# Description of the task
Strip the pictures, then copy the remaining data exactly as it stands.
=======
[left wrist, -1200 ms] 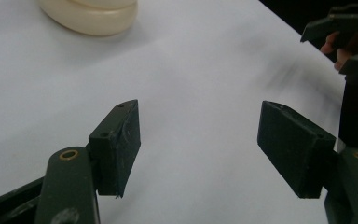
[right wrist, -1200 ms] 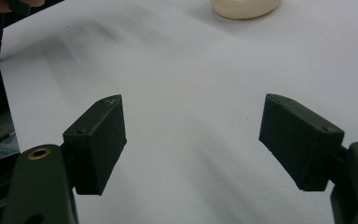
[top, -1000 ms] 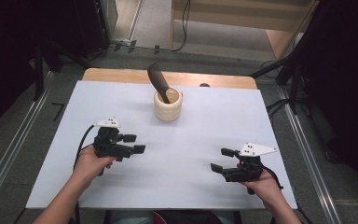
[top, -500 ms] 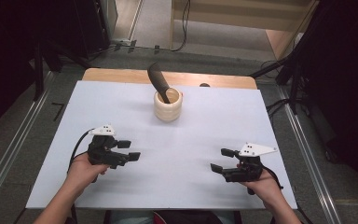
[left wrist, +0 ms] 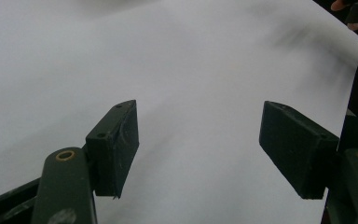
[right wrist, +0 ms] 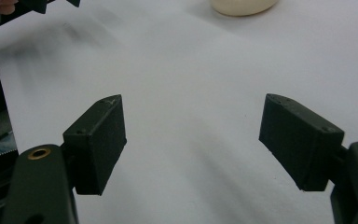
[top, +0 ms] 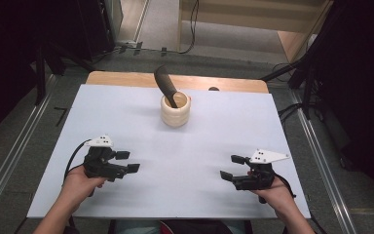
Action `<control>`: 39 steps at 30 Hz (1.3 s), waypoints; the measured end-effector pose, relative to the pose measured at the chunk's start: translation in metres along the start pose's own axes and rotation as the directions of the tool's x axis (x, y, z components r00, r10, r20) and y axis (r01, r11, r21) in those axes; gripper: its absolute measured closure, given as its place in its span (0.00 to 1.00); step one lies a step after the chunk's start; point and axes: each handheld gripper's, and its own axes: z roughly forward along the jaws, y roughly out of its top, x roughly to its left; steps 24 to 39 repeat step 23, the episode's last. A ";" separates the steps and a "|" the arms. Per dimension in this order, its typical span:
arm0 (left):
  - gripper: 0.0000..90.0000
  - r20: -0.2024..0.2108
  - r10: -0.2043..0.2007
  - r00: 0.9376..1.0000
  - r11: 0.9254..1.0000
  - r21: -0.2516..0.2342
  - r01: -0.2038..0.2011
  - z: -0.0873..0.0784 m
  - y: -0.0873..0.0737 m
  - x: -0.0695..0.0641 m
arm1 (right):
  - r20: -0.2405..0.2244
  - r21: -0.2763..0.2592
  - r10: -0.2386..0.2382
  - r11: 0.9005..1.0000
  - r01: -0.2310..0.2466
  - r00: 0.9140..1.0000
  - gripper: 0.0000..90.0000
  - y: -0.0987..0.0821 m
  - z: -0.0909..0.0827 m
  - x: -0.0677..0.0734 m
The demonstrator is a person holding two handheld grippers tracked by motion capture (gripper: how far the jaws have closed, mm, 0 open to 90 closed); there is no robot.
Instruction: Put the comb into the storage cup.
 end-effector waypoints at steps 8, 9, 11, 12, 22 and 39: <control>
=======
# Answer to this task
[left wrist, -1200 ms] 
[right wrist, -1200 ms] 
[top, -1000 ms] 
[top, -500 ms] 
[left wrist, +0 ms] 
[right wrist, +0 ms] 
[top, +0 ms] 
Action `<control>`: 39 steps at 30 Hz (1.3 s), waypoints; the measured end-effector pose, relative to the pose measured at the chunk's start: translation in metres along the start pose's own axes and rotation as the directions of the tool's x axis (x, y, z components r00, r10, r20) and y axis (r01, r11, r21) in those axes; gripper: its absolute measured closure, given as its place in its span (0.00 to 1.00); step one lies a step after the chunk's start; point and axes: each handheld gripper's, and its own axes: z roughly forward along the jaws, y roughly out of its top, x roughly to its left; steps 24 to 39 repeat step 23, the episode's last. A ";" separates the steps and a "|" the arms. Per dimension in this order, its typical span:
arm0 (left):
  - gripper: 0.0000..90.0000
  - r20: -0.2024..0.2108
  - r10: -0.2043..0.2007
  - r00: 0.9376..1.0000
  - r11: 0.9254..1.0000
  - r21: -0.2516..0.2342
  - r01: -0.2038..0.2011
  - z: -0.0873..0.0784 m
  - y: -0.0873..0.0737 m
  - x: -0.0695..0.0641 m
arm1 (right):
  - r20: -0.2405..0.2244
  - r21: -0.2763..0.2592
  - r10: -0.2386..0.2382
  - r11: 0.9005..1.0000
  - r01: -0.2310..0.2466
  - r00: 0.9140..1.0000
  - gripper: 0.0000..90.0000
  - y: -0.0987..0.0821 m
  - z: -0.0909..0.0827 m
  - x: -0.0677..0.0734 m
The demonstrator is a person holding two handheld grippers tracked by motion capture (gripper: how far the jaws have closed, mm, 0 open to 90 closed); there is no robot.
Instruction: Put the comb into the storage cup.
 end-effector waypoints at steps 8, 9, 11, 12, 22 and 39: <control>

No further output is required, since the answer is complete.